[Items from a data source]
BEGIN

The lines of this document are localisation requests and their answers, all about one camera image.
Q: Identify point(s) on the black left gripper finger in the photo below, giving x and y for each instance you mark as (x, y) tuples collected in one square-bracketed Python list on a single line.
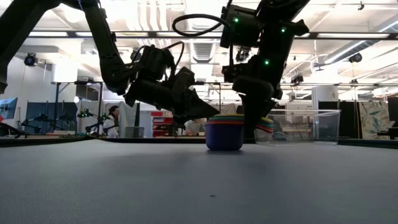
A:
[(199, 107), (185, 120)]

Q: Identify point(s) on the black metal frame stand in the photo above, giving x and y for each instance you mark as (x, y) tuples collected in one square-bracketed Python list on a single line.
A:
[(100, 102)]

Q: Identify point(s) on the person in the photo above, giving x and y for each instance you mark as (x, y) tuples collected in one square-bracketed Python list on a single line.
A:
[(110, 124), (196, 127)]

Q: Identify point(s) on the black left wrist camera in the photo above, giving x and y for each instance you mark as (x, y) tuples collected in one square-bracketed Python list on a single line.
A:
[(155, 62)]

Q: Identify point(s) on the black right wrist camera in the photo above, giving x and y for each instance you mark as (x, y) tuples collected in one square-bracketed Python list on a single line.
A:
[(242, 28)]

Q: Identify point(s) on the green measuring cup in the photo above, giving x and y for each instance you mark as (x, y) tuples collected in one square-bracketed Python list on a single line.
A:
[(227, 117)]

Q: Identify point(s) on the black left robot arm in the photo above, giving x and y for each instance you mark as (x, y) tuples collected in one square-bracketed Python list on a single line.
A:
[(102, 40)]

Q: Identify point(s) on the black partition panel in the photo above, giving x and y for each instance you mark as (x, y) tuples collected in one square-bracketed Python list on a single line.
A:
[(349, 118)]

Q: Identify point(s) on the red measuring cup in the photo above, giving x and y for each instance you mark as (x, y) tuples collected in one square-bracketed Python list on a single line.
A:
[(227, 122)]

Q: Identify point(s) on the blue partition panel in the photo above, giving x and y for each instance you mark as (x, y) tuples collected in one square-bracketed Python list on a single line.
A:
[(37, 109)]

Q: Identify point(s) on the blue screen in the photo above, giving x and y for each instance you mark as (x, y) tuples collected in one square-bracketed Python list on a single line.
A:
[(7, 107)]

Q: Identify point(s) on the clear plastic basket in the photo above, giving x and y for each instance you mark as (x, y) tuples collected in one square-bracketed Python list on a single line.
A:
[(311, 124)]

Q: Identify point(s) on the purple measuring cup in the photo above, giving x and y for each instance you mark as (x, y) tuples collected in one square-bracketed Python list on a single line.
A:
[(224, 138)]

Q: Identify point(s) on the white ceiling air vent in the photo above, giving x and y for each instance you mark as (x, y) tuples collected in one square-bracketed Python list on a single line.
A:
[(203, 51)]

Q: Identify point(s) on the black ceiling spotlight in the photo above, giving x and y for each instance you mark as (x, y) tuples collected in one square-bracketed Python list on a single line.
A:
[(355, 57), (30, 59), (241, 56), (297, 79)]

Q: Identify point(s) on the black background robot arm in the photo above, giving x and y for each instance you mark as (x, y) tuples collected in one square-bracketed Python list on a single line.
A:
[(85, 113), (42, 118)]

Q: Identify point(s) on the teal measuring cup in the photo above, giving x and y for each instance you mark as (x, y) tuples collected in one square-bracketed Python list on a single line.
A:
[(227, 120)]

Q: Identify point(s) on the blue measuring cup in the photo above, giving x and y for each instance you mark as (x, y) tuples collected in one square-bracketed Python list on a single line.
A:
[(227, 119)]

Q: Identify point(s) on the leaf print curtain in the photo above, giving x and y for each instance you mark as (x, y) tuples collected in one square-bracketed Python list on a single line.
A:
[(373, 118)]

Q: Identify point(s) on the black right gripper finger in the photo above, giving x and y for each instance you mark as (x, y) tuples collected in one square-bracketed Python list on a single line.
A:
[(263, 107), (250, 118)]

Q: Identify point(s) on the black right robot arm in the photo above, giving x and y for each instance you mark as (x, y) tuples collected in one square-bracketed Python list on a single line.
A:
[(280, 9)]

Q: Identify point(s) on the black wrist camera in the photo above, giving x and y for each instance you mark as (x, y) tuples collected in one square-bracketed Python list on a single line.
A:
[(242, 28), (155, 62)]

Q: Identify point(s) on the grey hanging cloth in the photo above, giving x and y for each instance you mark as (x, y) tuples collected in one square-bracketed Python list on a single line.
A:
[(129, 115)]

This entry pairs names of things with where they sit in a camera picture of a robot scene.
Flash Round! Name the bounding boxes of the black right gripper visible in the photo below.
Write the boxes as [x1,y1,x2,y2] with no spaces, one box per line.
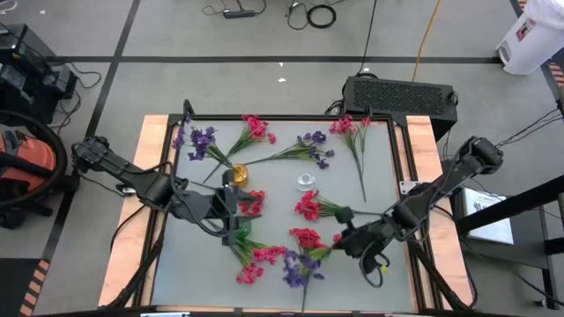
[330,205,392,262]

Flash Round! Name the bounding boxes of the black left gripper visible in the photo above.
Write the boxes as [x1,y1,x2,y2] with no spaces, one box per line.
[200,168,264,247]

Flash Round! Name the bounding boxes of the pink artificial flower bunch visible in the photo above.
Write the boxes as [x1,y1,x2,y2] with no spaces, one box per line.
[329,114,373,203]
[202,114,278,184]
[228,235,288,286]

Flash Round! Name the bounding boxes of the amber glass vase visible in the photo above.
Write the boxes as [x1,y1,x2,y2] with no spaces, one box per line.
[232,163,250,187]

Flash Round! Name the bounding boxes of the clear glass vase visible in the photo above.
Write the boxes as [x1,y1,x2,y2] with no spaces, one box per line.
[295,173,316,193]

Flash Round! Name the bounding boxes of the purple artificial flowers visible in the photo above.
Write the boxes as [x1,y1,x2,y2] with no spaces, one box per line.
[105,99,479,316]

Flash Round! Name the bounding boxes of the white paper booklet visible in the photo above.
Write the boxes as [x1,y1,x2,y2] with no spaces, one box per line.
[462,187,516,246]

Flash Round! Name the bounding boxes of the black perforated computer case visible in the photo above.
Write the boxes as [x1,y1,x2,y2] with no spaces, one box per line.
[342,75,459,142]

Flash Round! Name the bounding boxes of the black metal stand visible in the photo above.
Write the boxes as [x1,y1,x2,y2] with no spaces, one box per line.
[453,174,564,309]

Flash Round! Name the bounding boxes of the orange vacuum cleaner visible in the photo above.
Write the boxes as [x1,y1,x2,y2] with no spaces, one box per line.
[0,125,80,230]
[0,109,70,210]

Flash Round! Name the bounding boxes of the black power strip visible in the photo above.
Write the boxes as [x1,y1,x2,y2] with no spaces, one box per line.
[222,8,257,20]

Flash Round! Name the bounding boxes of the black equipment cart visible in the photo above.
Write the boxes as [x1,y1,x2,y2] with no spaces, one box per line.
[0,22,79,127]

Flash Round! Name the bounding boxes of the white pedal trash bin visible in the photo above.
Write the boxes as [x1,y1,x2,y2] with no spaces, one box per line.
[495,0,564,76]

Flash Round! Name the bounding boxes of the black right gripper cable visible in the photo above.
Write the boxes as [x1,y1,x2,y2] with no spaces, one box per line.
[358,253,390,290]

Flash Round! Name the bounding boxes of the long black cable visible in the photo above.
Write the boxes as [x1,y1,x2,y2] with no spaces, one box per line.
[355,0,379,77]

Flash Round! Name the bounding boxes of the coiled black cable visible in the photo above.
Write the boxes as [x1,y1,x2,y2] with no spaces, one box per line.
[306,3,338,30]

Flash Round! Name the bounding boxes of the yellow cable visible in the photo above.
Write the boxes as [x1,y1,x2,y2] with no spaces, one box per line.
[411,0,443,84]

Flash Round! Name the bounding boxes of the black floor cables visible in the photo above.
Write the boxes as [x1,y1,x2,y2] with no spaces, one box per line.
[442,107,564,164]

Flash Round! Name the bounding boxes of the black orange-striped cable ramp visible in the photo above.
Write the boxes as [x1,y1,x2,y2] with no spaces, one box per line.
[19,257,52,317]
[540,61,564,89]

END

__Requirement__
Transcribe the lines above exactly, setting aside any picture among them.

__Answer for the task__
The lines of this document are localisation requests and their answers, all about one camera image.
Q: Identify point(s) on the black left gripper finger in the photo below, giving x and y for each instance you mark as (x, y) tuples collected in one square-bracketed Python list on a single line.
A:
[(199, 107), (185, 120)]

Q: Identify point(s) on the black metal frame stand in the photo above, giving x and y for each instance you mark as (x, y) tuples collected in one square-bracketed Python list on a single line.
A:
[(100, 102)]

Q: Identify point(s) on the person in the photo above, giving x and y for each instance you mark as (x, y) tuples collected in one square-bracketed Python list on a single line.
A:
[(110, 124), (196, 127)]

Q: Identify point(s) on the black left wrist camera in the photo above, giving x and y for each instance you mark as (x, y) tuples collected in one square-bracketed Python list on a single line.
A:
[(155, 62)]

Q: Identify point(s) on the black right wrist camera in the photo above, giving x and y for each instance you mark as (x, y) tuples collected in one square-bracketed Python list on a single line.
A:
[(242, 28)]

Q: Identify point(s) on the green measuring cup in the photo above, giving x and y for each instance you mark as (x, y) tuples collected in one square-bracketed Python list on a single line.
A:
[(227, 117)]

Q: Identify point(s) on the black left robot arm in the photo above, giving x and y for each instance you mark as (x, y) tuples collected in one square-bracketed Python list on a single line.
A:
[(102, 40)]

Q: Identify point(s) on the black partition panel in the photo above, giving x and y for each instance you mark as (x, y) tuples collected in one square-bracketed Python list on a single line.
A:
[(349, 118)]

Q: Identify point(s) on the red measuring cup in the photo above, giving x and y for each instance you mark as (x, y) tuples collected in one square-bracketed Python list on a single line.
A:
[(227, 122)]

Q: Identify point(s) on the blue partition panel in the photo above, giving x and y for each instance you mark as (x, y) tuples collected in one square-bracketed Python list on a single line.
A:
[(37, 109)]

Q: Identify point(s) on the blue screen in the photo above, giving x and y for each instance you mark as (x, y) tuples collected in one square-bracketed Python list on a single line.
A:
[(7, 107)]

Q: Identify point(s) on the clear plastic basket in the photo above, giving x and y for each instance you mark as (x, y) tuples collected in one square-bracketed Python list on a single line.
A:
[(311, 124)]

Q: Identify point(s) on the purple measuring cup in the photo above, giving x and y for each instance you mark as (x, y) tuples collected in one square-bracketed Python list on a single line.
A:
[(224, 138)]

Q: Identify point(s) on the white ceiling air vent in the photo above, giving x and y for each instance you mark as (x, y) tuples collected in one square-bracketed Python list on a single line.
A:
[(203, 51)]

Q: Identify point(s) on the black ceiling spotlight in the photo above, giving x and y for each instance you mark as (x, y) tuples collected in one square-bracketed Python list on a single line.
A:
[(355, 57), (30, 59), (241, 56), (297, 79)]

Q: Identify point(s) on the black background robot arm in the photo above, giving x and y for each instance you mark as (x, y) tuples collected in one square-bracketed Python list on a single line.
A:
[(85, 113), (42, 118)]

Q: Identify point(s) on the teal measuring cup in the photo above, giving x and y for each instance you mark as (x, y) tuples collected in one square-bracketed Python list on a single line.
A:
[(227, 120)]

Q: Identify point(s) on the blue measuring cup in the photo above, giving x and y for each instance you mark as (x, y) tuples collected in one square-bracketed Python list on a single line.
A:
[(227, 119)]

Q: Identify point(s) on the leaf print curtain in the photo above, giving x and y for each instance you mark as (x, y) tuples collected in one square-bracketed Python list on a single line.
A:
[(373, 118)]

Q: Identify point(s) on the black right gripper finger in the photo above, giving x and y for each instance you mark as (x, y) tuples collected in one square-bracketed Python list on a single line.
A:
[(263, 107), (250, 118)]

Q: Identify point(s) on the black right robot arm in the photo above, giving x and y for each instance you mark as (x, y) tuples collected in one square-bracketed Python list on a single line.
A:
[(280, 9)]

Q: Identify point(s) on the black wrist camera in the photo above, giving x and y for each instance you mark as (x, y) tuples collected in one square-bracketed Python list on a single line.
A:
[(242, 28), (155, 62)]

Q: Identify point(s) on the grey hanging cloth in the photo above, giving x and y for each instance you mark as (x, y) tuples collected in one square-bracketed Python list on a single line.
A:
[(129, 115)]

This entry pairs names of things with where they sit in a camera picture of a robot scene.
Flash Round! Name the bounding boxes of the black right gripper visible in the photo below.
Write the boxes as [x1,y1,x2,y2] with no spaces, one box per line.
[330,205,392,262]

Flash Round! Name the bounding boxes of the black left gripper visible in the photo above.
Write the boxes as [x1,y1,x2,y2] with no spaces, one box per line.
[200,168,264,247]

Flash Round! Name the bounding boxes of the pink artificial flower bunch visible in the photo above.
Write the boxes as [x1,y1,x2,y2] with no spaces, one box per line.
[329,114,373,203]
[202,114,278,184]
[228,235,288,286]

Flash Round! Name the bounding boxes of the amber glass vase visible in the photo above.
Write the boxes as [x1,y1,x2,y2] with no spaces, one box per line.
[232,163,250,187]

Flash Round! Name the bounding boxes of the clear glass vase visible in the photo above.
Write the boxes as [x1,y1,x2,y2] with no spaces, one box per line.
[295,173,316,193]

Flash Round! Name the bounding boxes of the purple artificial flowers visible in the photo above.
Write the boxes as [x1,y1,x2,y2] with no spaces, one box per line.
[105,99,479,316]

Flash Round! Name the bounding boxes of the white paper booklet visible in the photo above.
Write the boxes as [x1,y1,x2,y2] with no spaces, one box per line.
[462,187,516,246]

Flash Round! Name the bounding boxes of the black perforated computer case visible in the photo above.
Write the boxes as [x1,y1,x2,y2] with no spaces, one box per line.
[342,75,459,142]

Flash Round! Name the bounding boxes of the black metal stand visible in the photo above.
Write the boxes as [x1,y1,x2,y2] with no spaces, one box per line.
[453,174,564,309]

Flash Round! Name the bounding boxes of the orange vacuum cleaner visible in the photo above.
Write the boxes as [x1,y1,x2,y2] with no spaces, one box per line.
[0,125,80,230]
[0,109,70,210]

Flash Round! Name the bounding boxes of the black power strip visible in the photo above.
Write the boxes as [x1,y1,x2,y2] with no spaces, one box per line.
[222,8,257,20]

Flash Round! Name the bounding boxes of the black equipment cart visible in the photo above.
Write the boxes as [x1,y1,x2,y2] with no spaces, one box per line.
[0,22,79,127]

Flash Round! Name the bounding boxes of the white pedal trash bin visible in the photo above.
Write the boxes as [x1,y1,x2,y2] with no spaces, one box per line.
[495,0,564,76]

Flash Round! Name the bounding boxes of the black right gripper cable visible in the photo above.
Write the boxes as [x1,y1,x2,y2] with no spaces, one box per line.
[358,253,390,290]

Flash Round! Name the bounding boxes of the long black cable visible in the photo above.
Write the boxes as [x1,y1,x2,y2] with no spaces, one box per line.
[355,0,379,77]

Flash Round! Name the bounding boxes of the coiled black cable visible in the photo above.
Write the boxes as [x1,y1,x2,y2] with no spaces, one box per line.
[306,3,338,30]

Flash Round! Name the bounding boxes of the yellow cable visible in the photo above.
Write the boxes as [x1,y1,x2,y2] with no spaces, one box per line.
[411,0,443,84]

Flash Round! Name the bounding boxes of the black floor cables visible in the photo above.
Write the boxes as [x1,y1,x2,y2] with no spaces, one box per line.
[442,107,564,164]

Flash Round! Name the bounding boxes of the black orange-striped cable ramp visible in the photo above.
Write the boxes as [x1,y1,x2,y2] with no spaces, one box per line.
[19,257,52,317]
[540,61,564,89]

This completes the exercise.